Repeat the full listing, word for word.

> Data extract
------------

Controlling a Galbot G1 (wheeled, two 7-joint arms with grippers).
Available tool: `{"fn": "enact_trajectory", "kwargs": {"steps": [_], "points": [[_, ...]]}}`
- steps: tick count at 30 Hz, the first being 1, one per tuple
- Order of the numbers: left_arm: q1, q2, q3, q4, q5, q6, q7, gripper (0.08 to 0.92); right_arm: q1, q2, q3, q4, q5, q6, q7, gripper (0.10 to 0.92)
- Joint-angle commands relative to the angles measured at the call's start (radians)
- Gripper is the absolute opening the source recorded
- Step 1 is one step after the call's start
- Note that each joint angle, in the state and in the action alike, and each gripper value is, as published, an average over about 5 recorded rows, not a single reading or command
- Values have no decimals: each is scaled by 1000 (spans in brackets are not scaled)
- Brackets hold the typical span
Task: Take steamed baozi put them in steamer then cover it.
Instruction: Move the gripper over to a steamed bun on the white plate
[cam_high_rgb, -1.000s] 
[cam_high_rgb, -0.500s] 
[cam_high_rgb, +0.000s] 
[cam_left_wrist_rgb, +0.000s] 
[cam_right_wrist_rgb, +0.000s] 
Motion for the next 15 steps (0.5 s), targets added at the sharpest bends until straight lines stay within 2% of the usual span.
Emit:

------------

> Reply to the task
Controlling a Galbot G1 (wheeled, two 7-joint arms with grippers).
Available tool: `{"fn": "enact_trajectory", "kwargs": {"steps": [_], "points": [[_, ...]]}}`
- steps: tick count at 30 Hz, the first being 1, one per tuple
- Order of the numbers: left_arm: q1, q2, q3, q4, q5, q6, q7, gripper (0.08 to 0.92); right_arm: q1, q2, q3, q4, q5, q6, q7, gripper (0.10 to 0.92)
- Joint-angle commands relative to the angles measured at the call's start (radians)
- Gripper is the absolute opening the source recorded
- Step 1 is one step after the call's start
- Note that each joint angle, in the state and in the action alike, and each gripper value is, as published, an average over about 5 recorded rows, not a single reading or command
- Values have no decimals: each is scaled by 1000 (spans in brackets are not scaled)
- Brackets hold the typical span
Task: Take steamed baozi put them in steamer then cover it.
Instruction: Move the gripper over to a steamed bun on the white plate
[cam_high_rgb, -1.000s] 
[cam_high_rgb, -0.500s] 
[cam_high_rgb, +0.000s] 
[cam_left_wrist_rgb, +0.000s] 
[cam_right_wrist_rgb, +0.000s] 
Motion for the next 15 steps (0.5 s), targets added at the sharpest bends until straight lines stay within 2% of the usual span.
Emit:

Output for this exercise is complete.